_Exercise prompt:_
Recreate the listing that follows line for line, without pictures.

_Information shown:_
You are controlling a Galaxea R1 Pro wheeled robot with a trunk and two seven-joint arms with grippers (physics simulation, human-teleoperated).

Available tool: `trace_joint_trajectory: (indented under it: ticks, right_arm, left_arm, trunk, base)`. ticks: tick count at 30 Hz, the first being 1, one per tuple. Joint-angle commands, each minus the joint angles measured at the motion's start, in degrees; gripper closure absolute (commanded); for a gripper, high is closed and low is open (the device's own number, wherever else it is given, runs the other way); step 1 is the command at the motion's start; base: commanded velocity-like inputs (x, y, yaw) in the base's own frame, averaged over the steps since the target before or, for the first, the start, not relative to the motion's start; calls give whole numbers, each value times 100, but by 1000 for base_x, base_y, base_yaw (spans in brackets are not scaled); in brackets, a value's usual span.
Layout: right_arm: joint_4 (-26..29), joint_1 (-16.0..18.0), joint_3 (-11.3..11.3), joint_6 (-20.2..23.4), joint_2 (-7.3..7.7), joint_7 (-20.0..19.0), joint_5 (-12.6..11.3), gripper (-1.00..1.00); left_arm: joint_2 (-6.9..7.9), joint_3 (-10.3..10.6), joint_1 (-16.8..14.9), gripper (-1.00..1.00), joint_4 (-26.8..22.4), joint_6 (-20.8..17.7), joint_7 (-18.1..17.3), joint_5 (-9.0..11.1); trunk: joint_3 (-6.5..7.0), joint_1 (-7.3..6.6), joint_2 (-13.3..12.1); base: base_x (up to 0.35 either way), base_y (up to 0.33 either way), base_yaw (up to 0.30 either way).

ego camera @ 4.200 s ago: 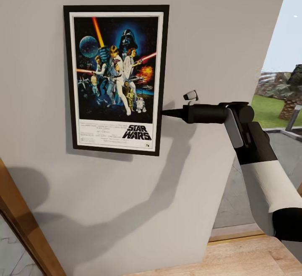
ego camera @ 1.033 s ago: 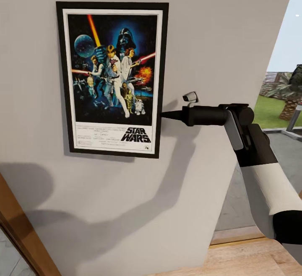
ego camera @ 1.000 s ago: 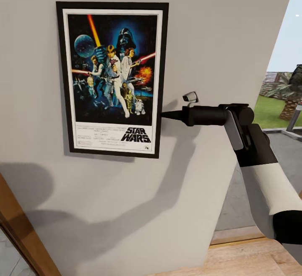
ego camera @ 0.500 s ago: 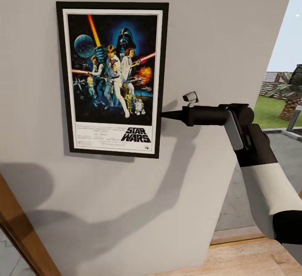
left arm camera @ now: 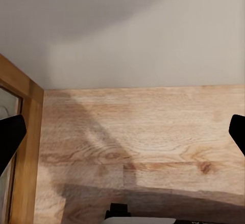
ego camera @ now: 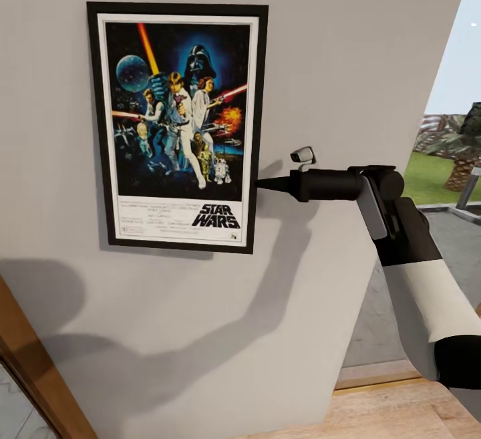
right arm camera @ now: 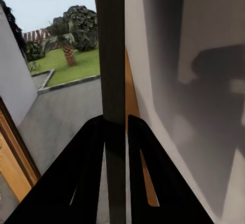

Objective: Pick up the poster from the kitchen countertop and hang it on one of the wall nails in the kitchen.

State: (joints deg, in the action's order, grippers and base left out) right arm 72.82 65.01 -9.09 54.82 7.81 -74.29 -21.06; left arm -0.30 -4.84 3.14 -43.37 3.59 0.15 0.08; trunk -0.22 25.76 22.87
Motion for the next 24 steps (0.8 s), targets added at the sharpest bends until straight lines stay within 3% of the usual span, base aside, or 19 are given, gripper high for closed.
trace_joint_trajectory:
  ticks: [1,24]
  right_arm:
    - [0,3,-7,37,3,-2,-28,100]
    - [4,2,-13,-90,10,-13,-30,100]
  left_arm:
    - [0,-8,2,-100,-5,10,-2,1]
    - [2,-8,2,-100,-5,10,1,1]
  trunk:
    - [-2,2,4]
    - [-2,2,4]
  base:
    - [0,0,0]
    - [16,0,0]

_Completed exercise:_
You are controlling a Galaxea R1 Pro wheeled robot with a trunk and two seven-joint arms with grippers (physics simulation, human-teleoperated).

Available tool: `trace_joint_trajectory: (indented under it: ticks, right_arm, left_arm, trunk, base)`. ticks: tick count at 30 Hz, the first being 1, one per tuple. Joint-angle commands, each minus the joint angles measured at the motion's start, in degrees; gripper closure absolute (commanded); for a gripper, high is closed and low is open (the device's own number, wherever else it is given, runs the other way); step 1 is the command at the motion's start; base: commanded velocity-like inputs (x, y, yaw) in the base's own frame, averaged over the steps since the target before or, for the first, the start, not relative to the motion's start; calls give whole numbers, each value times 100, but by 1000 for base_x, base_y, base_yaw (spans in brackets are not scaled); in brackets, a value's usual span.
Layout: right_arm: joint_4 (-26..29), joint_1 (-16.0..18.0), joint_3 (-11.3..11.3), joint_6 (-20.2..23.4), joint_2 (-7.3..7.7), joint_7 (-20.0..19.0), joint_5 (-12.6..11.3), gripper (-1.00..1.00); left_arm: joint_2 (-6.9..7.9), joint_3 (-10.3..10.6), joint_1 (-16.8..14.9), gripper (-1.00..1.00), joint_4 (-26.8..22.4), joint_6 (-20.8..17.7), joint_7 (-18.1..17.3), joint_5 (-9.0..11.1); trunk: joint_3 (-6.5..7.0), joint_1 (-7.3..6.6), joint_2 (-13.3..12.1); base: base_x (up to 0.35 either way), base_y (up to 0.33 either way), base_yaw (up to 0.30 either way).

ego camera @ 4.200 s ago: 
ego camera @ 1.033 s ago: 
ego camera @ 1.000 s ago: 
ego camera @ 0.500 s ago: 
left arm camera @ now: 
ego camera @ now: 
right arm camera @ now: 

Objective: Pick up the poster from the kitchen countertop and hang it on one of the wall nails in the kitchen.

State: (joints deg, in the action's order, grippers and base left out) right arm 72.82 65.01 -9.09 54.82 7.81 -74.29 -21.06; left arm -0.30 -4.84 3.14 -43.37 3.59 0.15 0.08; trunk -0.22 25.76 22.87
Motion for the next 24 steps (0.8 s), targets added at the sharpest bends until straight lines stay within 3% of the usual span, base aside, or 19 are given, gripper high for closed.
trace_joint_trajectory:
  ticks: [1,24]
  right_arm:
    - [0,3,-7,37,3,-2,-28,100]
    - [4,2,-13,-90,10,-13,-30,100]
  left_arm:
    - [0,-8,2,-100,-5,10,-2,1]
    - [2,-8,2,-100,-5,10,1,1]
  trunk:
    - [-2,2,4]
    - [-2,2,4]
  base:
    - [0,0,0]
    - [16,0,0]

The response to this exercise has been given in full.